Within a couple of weeks of lockdown it was clear this was going to have a big financial impact. I'm a freelance musician who does songwriting on community projects. I was working with people who had dementia and at homeless day centre. Both projects were cancelled. I had begun booking some album launch shows and tour dates for later in the year. Suddenly all those plans evaporated. I was starting to feel worried and a little bit sorry for myself. But life always has a way of giving me perspective and very soon a more pressing problem presented itself.
My friend Pauline Town supports homeless people from her pub and music venue in Greater Manchester . The gigs she puts on 5 nights a week raise money that helps feed and house the homeless people in the local town. It's a real community effort and musicians play gigs to help her out. But now she was facing a crisis - the pub had to shut and that meant no more gigs and no more money for packed lunches or rent deposits.
Joe Solo, a musician and activist, sprang into action and before I knew it I was helping Joe organise a virtual Facebook music festival. We hit up friends and contacts and soon we had 36 artists booked. We could have filled the bill three times over. Billy Bragg agreed to help us, Grace Petrie too, Sid Griffin from the Long Ryders and before long we had 26,000 people joining the private facebook group which became our festival site. Talk about learning curve! Artist liaison, stage management, graphic design, press, so much to learn. On Easter weekend we put on 12 hours of quality live music. People threw themselves into the festival spirit. We saw photos of bunting and banners, of tents set up in back gardens, BBQs, face painting. By the time it was over we'd raised £28,000. That money will keep Pauline going well into 2021. Securing the future of the vital work she does in one of the most deprived areas of the UK.

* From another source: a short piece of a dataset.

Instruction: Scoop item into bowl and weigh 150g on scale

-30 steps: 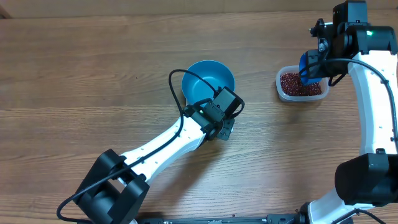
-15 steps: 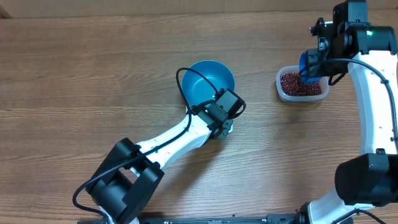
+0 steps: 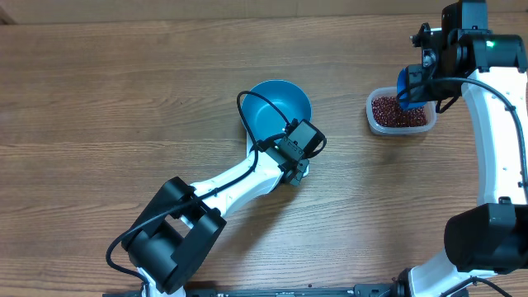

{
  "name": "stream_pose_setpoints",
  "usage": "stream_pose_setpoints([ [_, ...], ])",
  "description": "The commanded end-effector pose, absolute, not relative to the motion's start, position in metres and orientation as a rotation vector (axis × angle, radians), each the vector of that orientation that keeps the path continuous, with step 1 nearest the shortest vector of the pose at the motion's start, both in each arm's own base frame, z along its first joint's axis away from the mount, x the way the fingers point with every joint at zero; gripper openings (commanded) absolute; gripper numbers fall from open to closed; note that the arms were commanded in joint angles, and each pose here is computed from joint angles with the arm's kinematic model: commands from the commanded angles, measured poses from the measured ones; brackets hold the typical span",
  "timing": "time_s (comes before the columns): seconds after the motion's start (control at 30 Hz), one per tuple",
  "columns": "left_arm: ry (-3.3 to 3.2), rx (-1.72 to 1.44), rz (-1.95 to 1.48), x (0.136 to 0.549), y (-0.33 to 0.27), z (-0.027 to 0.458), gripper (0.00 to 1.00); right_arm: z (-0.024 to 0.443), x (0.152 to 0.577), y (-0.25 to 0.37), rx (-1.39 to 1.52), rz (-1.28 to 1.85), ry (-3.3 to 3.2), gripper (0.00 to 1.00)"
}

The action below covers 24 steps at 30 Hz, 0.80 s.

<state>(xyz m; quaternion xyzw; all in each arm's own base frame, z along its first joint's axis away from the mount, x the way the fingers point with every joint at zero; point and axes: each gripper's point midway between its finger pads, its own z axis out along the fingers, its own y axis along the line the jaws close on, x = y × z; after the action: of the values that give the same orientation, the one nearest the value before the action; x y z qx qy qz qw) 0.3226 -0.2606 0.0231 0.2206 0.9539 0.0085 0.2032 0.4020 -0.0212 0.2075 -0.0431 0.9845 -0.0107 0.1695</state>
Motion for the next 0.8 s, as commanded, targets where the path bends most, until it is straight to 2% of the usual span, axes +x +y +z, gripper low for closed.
stream_pose_setpoints([
  [0.0, 2.659, 0.642, 0.066, 0.3222, -0.2562, 0.0174, 0.04, 0.2066, 0.4031, -0.0224, -0.113, -0.03, 2.795, 0.04],
  [0.77, 2.655, 0.623, 0.083, 0.3239, -0.254, 0.0176, 0.04, 0.2066, 0.4031, -0.0224, -0.113, -0.03, 2.795, 0.04],
])
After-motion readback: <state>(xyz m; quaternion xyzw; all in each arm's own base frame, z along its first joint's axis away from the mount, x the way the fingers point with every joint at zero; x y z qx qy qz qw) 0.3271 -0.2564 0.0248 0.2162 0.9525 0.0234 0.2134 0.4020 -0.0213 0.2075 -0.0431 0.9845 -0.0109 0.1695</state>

This virus has really brought home just how vulnerable we all are, but it's also showing the best of people. As a freelancer, living month to month, I'm usually focussed on my own issues but it's good to volunteer time to others. My own problems didn't disappear but it felt amazing to help make that festival happen. Since then, thanks to an Arts Council Emergency grant, I'm weathering the storm and looking for the positives. I'm learning loads of new skills, especially around live streaming and audio/video production. I'm even recording a podcast. I've had much more time to devote to releasing my album and although I'm not able to tour it, the extra time will mean I can hopefully do a better job promoting it. It's certainly been an experience I will not forget.